I have a client who works for a major Tech company in Silicon Valley. The company provides very good information/education for there employees how to take advantage of other savings techniques after they max their 401k plans. My client is 45 and will max his 401k by summer, his company does offer true up contributions in regards to the company match.

The plan allows After-tax contributions up to IRS limit of $54,000 for 2017. The plan also allows Roth In-Plan conversions. My client will max his Roth 401k at $18,000 then plans on adding another $25,000 in After-Tax contributions then convert this to his Roth 401k annually. I realize if the 25k grows to 26k he will owe taxes on the $1,000 when he converts. My client does have a Trad IRA valued at 200k.

My question is … When he converts the After-Tax contributions and any earnings will his Trad IRA have to be considered for the pro rata rules? He seems to believe the Trad IRA has no bearing, I disagree. Maybe if he processes the Roth In-Plan conversion of the After-Tax contributions and earnings before Dec 31, 2017 the Trad IRA value doesn’t have to be considered??? But if after Dec 31, 2017 the Trad IRA values has to be considered??

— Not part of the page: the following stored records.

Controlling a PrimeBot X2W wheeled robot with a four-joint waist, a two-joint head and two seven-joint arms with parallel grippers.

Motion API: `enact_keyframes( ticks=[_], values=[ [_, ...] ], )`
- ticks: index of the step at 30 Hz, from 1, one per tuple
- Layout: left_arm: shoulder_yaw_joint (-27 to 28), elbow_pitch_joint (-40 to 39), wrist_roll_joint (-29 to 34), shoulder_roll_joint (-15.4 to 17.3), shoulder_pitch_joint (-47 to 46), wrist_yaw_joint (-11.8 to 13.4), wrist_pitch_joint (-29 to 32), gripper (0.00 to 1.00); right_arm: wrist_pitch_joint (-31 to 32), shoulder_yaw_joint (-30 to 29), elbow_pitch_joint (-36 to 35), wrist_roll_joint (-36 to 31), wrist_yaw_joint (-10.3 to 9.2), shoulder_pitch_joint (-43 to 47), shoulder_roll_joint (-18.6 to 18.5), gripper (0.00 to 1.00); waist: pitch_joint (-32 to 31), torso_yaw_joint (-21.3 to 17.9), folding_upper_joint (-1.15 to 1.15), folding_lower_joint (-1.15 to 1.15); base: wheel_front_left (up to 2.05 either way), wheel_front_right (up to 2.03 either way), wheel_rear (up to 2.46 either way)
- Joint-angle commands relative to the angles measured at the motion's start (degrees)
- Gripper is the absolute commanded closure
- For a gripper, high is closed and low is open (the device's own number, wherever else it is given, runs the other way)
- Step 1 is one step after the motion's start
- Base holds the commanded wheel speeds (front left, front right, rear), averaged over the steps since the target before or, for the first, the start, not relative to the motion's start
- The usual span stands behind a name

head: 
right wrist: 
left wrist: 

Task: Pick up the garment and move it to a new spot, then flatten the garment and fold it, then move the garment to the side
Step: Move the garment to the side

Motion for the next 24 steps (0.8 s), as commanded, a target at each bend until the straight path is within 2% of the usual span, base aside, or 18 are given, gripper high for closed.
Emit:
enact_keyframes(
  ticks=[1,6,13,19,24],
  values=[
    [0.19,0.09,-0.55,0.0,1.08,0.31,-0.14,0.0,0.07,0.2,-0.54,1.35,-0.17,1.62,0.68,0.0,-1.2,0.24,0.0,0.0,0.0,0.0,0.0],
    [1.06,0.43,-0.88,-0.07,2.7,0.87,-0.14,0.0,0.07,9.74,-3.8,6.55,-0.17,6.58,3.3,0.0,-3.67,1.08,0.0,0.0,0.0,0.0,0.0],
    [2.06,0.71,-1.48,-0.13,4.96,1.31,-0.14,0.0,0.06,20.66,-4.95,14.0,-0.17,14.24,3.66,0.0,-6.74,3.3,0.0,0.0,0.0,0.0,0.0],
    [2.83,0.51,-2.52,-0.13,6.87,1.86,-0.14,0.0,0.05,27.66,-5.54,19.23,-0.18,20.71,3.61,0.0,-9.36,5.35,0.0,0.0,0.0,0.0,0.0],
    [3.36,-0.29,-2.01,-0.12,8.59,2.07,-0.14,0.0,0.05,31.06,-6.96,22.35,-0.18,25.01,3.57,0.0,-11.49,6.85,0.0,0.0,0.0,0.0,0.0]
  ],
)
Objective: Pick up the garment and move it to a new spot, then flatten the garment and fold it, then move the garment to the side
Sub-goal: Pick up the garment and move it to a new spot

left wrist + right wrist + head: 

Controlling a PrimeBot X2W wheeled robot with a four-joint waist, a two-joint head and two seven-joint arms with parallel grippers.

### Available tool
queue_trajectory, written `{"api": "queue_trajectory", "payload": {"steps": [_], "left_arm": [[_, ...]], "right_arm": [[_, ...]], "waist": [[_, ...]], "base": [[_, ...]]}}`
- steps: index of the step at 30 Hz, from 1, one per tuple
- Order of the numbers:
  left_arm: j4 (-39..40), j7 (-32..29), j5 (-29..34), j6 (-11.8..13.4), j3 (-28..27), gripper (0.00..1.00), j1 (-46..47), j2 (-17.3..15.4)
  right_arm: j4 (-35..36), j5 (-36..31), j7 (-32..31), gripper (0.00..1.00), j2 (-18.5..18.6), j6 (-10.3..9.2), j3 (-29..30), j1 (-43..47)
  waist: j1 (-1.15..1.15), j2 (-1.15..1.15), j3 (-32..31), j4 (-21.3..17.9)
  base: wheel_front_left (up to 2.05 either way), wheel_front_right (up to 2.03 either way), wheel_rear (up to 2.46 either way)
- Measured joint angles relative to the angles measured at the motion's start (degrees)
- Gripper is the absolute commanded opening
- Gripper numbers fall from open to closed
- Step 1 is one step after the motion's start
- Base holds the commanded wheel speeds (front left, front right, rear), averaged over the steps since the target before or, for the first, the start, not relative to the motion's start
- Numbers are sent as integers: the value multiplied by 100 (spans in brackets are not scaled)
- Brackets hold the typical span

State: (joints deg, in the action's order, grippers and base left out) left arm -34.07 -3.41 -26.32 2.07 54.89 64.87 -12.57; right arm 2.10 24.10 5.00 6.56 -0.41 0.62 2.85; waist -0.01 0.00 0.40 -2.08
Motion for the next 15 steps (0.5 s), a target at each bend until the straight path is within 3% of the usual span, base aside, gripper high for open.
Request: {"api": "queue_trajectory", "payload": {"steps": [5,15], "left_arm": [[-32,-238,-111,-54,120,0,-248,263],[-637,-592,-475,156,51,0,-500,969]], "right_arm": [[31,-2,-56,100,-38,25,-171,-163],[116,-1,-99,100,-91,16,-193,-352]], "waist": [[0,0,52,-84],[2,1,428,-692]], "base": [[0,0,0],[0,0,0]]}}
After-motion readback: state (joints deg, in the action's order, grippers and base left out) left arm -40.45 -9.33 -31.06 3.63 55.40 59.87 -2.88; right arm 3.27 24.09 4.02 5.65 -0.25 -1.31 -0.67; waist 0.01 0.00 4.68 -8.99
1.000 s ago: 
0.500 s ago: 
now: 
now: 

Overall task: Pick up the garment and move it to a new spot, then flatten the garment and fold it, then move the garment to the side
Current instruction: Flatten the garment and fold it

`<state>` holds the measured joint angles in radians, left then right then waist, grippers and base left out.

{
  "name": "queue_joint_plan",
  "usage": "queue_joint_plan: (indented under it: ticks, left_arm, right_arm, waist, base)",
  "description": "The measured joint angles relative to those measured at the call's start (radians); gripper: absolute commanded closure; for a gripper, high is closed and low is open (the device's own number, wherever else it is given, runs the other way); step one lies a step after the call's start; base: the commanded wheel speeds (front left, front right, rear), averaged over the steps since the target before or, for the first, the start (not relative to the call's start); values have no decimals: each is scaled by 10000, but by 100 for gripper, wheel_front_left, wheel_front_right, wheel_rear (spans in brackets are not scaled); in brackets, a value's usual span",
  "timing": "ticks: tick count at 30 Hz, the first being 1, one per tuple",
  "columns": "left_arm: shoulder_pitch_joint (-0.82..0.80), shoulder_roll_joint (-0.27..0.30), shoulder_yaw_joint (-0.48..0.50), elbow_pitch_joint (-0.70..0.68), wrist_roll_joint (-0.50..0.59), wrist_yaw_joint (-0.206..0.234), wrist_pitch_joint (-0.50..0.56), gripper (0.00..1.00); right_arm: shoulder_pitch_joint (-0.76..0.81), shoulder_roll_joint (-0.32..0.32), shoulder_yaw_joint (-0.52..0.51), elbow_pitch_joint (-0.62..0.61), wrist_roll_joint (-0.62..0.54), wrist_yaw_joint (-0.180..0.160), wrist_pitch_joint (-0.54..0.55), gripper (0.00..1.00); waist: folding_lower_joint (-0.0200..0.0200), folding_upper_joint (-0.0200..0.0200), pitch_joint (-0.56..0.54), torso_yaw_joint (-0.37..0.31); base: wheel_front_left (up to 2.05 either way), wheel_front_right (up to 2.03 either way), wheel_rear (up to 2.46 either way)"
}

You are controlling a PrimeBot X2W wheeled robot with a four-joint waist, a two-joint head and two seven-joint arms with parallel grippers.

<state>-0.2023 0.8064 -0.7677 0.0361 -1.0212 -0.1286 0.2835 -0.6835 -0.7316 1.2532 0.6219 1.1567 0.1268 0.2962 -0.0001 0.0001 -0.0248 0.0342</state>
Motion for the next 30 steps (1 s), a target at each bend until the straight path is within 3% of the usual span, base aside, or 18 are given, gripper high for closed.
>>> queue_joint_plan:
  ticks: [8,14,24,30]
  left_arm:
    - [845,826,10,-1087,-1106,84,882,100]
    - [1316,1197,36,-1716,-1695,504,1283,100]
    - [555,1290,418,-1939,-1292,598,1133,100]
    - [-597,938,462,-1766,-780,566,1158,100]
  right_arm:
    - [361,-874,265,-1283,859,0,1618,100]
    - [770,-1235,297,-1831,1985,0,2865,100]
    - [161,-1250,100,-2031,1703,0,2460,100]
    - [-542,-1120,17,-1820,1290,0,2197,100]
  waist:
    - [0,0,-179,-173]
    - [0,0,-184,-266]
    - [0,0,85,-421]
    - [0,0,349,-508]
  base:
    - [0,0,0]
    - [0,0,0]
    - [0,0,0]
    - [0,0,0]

The recordkeeper or trustee for the 401(k) plan would have no knowledge of any traditional IRA accounts that the employee also holds.  When performing an In-Plan Roth Rollover or conversion the plan will consider only the percentage of basis in the 401(k) sub-account containing the funds to be converted.  Many plans allow the funds to be converted to be taken from the after-tax sub-account or the pre-tax sub account(s), as the employee may choose.  But the after-tax sub-account will also contain earnings on the after-tax contributions, so there will probably be some taxable amount included in the conversion.  The after-tax and pre-tax amounts are determined using the percentage of each in the sub-account.  Some other 401(k) plans may require the percentage or after-tax and pre-tax money to be determined over the complete non-Roth 401(k) including all sub-accounts.  But the traditional IRA will not matter in any case.



Does this plan have any employer match?  The 54k 415(c) limit includes ALL contributions for the year including any match or forfeitures to the participant’s account. Because of some uncertainty in the total contributions, many plans impose a limit on the after tax contributions to avoid a violation of the 54k limit and having to process a corrective distribution after the after tax contributions have either been rolled to the Roth 401k or to a Roth IRA. If the participant has a choice for the rollover destination, the Roth IRA is usually the better choice.



Maybe it is just semantics, but what you are describing is an In-plan Roth Rollover (IRR). This is an in plan Roth conversion of either pre-tax account(s) and/or after-tax accounts into a designated Roth account. As alluded to by Alan in his last sentence a Mega Backdoor Roth is if the plan allows in-service rollovers, then your client can make after-tax contributions and rollover the contributions to a Roth IRA and either do a Roth conversion of those earnings to that Roth IRA or rollover the earnings to a traditional IRA. In all of the above circumstances these are qulaified plan tranactions and do not require a Form 8606 and pro-rata consideration with any prior traditional IRA balances. P.S. As pointed out the after-tax contributions are first limited to the annual addition limit (2017=$54K) – employee deferrals – employer contributions (match, non-elective and forfeitures if any). They may also be limited by the employer plan to a fixed amount or percentage and/or if the client is an HCE, subject to ACP testing failure.